The race for engineering giant GKN is reaching fever pitch, as the chief executive of US axle firm Dana has come to London to meet top GKN shareholders.
James Kamsickas is in the capital to persuade investors to back a $6.1bn (£4.4bn) tie-up between Dana and GKN’s automotive business, as opposed to an £8.1bn takeover proposed by turnaround firm Melrose Industries, according to Reuters.
The Dana deal has the backing of GKN’s management, who have been fighting off hostile approaches from Melrose. The turnaround firm is offering investors 81p per share plus a 60 per cent stake in the company.

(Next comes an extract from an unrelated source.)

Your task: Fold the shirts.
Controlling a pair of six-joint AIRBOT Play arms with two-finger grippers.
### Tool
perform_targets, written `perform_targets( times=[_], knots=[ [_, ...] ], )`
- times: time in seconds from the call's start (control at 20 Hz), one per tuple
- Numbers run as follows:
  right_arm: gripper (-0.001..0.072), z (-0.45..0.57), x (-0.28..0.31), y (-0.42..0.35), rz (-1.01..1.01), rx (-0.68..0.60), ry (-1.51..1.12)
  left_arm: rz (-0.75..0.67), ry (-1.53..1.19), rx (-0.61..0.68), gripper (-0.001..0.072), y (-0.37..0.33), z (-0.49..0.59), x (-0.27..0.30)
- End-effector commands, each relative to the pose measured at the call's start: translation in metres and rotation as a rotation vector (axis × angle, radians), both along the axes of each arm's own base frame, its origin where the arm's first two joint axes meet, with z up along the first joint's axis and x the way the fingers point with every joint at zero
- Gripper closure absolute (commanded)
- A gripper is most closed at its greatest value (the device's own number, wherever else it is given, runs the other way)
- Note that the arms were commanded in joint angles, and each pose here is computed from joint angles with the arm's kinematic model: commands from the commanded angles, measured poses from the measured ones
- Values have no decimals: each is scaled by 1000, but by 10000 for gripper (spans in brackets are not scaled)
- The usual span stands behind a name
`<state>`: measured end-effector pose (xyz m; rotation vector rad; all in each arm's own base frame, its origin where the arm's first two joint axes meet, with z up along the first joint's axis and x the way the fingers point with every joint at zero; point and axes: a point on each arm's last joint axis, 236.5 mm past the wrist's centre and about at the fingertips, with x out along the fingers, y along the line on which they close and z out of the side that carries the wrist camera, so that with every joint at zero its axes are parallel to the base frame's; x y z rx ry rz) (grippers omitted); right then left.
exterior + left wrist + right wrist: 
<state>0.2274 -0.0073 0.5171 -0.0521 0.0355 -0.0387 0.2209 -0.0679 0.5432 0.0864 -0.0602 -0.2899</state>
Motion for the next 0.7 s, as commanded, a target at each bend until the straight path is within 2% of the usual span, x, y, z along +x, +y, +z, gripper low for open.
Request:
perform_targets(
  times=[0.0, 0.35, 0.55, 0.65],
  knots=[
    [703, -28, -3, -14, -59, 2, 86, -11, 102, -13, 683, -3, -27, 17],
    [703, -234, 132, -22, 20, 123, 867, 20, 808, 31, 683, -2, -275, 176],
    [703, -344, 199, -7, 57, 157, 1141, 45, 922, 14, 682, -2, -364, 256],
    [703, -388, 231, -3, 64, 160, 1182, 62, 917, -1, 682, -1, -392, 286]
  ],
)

Meanwhile under the GKN-approved plan, investors would grab a 47.25 per cent stake in the newly merged Dana and GKN would receive $1.6bn. Investors would retain their stakes in GKN's remaining aerospace business, and benefit from the company's plan to return £2.5bn by selling off bits of the business.

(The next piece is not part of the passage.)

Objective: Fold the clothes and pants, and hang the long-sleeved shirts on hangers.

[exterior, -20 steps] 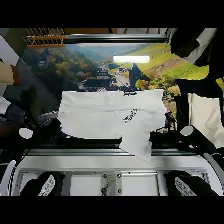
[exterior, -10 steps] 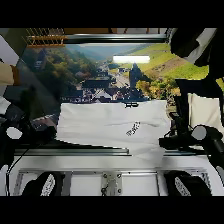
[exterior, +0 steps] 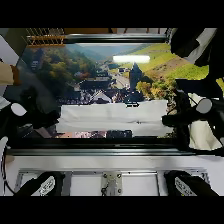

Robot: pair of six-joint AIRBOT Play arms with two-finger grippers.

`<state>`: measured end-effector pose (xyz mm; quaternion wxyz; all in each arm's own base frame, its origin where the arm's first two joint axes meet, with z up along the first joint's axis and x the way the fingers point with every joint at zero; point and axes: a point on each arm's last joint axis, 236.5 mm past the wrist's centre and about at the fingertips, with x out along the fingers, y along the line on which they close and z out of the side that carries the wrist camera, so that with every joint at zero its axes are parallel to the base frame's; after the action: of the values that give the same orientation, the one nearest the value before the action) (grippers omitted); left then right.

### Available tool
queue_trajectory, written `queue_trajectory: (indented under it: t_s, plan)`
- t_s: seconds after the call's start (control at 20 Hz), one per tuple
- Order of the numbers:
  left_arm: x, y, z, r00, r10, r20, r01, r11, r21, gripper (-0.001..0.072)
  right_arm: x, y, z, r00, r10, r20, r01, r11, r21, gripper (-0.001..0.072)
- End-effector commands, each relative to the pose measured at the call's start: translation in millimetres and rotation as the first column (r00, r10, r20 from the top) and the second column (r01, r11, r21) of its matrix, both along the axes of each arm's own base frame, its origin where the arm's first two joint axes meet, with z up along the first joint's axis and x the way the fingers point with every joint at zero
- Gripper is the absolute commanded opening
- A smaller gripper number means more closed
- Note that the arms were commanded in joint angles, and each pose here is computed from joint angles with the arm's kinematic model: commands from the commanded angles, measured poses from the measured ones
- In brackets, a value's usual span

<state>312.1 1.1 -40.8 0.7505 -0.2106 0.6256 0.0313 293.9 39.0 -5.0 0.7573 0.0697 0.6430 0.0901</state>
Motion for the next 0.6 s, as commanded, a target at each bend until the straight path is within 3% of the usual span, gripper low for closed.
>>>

As Kamsickas prepared to make his rounds, GKN and Melrose continued the mud-slinging today – this time over pensions.
After GKN’s pension scheme trustees accused Melrose last night of failing to address their “key concerns”, GKN’s board added today that the announcement “exposes the misleading statements made by Melrose”.

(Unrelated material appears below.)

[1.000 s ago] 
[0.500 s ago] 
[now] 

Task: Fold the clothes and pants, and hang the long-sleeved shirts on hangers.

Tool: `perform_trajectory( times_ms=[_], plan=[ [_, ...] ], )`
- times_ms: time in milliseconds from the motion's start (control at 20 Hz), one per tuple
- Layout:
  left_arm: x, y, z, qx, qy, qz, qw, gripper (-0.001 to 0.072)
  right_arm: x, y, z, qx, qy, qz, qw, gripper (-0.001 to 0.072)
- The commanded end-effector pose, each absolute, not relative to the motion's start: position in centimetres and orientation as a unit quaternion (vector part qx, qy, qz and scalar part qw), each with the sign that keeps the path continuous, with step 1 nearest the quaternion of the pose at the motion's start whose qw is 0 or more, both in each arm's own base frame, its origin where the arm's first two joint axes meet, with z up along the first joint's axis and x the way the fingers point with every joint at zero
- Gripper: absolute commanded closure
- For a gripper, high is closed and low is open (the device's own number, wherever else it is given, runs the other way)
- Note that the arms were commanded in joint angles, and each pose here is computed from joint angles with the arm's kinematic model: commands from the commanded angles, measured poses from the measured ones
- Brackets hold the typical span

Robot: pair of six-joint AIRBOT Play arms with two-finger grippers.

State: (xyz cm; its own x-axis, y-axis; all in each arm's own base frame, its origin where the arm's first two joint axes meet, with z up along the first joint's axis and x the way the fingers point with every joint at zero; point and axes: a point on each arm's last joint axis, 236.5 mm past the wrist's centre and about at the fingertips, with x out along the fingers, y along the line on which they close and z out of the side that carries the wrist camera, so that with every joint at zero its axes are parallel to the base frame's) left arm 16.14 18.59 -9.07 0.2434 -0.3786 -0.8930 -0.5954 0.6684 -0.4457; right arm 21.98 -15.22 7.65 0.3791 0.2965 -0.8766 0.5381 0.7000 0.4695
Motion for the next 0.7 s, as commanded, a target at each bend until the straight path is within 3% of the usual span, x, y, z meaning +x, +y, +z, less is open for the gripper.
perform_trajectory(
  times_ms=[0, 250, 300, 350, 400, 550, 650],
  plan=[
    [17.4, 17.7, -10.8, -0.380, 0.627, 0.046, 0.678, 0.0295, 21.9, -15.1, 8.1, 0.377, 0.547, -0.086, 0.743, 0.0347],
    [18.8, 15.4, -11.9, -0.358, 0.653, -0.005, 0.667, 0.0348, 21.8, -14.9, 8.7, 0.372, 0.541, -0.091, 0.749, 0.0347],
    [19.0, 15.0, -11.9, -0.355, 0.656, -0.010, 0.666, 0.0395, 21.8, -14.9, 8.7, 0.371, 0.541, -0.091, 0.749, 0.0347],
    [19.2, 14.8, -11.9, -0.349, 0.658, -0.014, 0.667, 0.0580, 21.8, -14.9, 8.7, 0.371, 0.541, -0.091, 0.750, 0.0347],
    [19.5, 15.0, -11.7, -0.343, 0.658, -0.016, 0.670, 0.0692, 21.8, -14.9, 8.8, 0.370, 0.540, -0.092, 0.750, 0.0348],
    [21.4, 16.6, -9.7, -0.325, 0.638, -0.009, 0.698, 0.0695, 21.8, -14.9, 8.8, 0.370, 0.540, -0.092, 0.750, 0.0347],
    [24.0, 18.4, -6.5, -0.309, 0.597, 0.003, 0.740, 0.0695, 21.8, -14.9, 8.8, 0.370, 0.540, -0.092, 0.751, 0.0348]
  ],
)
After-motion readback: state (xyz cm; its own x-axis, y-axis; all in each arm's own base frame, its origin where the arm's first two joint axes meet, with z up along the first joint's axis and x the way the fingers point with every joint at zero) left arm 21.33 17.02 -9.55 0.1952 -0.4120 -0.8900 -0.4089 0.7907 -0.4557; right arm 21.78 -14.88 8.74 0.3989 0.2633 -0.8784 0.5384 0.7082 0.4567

“The trustees’ statement illustrates that, unlike Melrose, GKN has properly addressed the pension issues facing the company and, as we eliminate the UK deficit, we look forward to our aerospace business further re-rating in line with its peers,” said GKN’s chief executive Anne Stevens.
Melrose’s Christopher Miller hit back, saying the firm was in continuing “constructive discussions” with the trustees and was an “exemplary custodian of pension schemes”.
Credit ratings agencies meanwhile downgraded GKN amid the announcements.
Fitch placed the business on “rating watch negative” saying a shedding of the automotive division could materially change its credit profile. Moody's warned that though the combination of the automotive business with Dana would delever GKN, it would "weaken its business profile".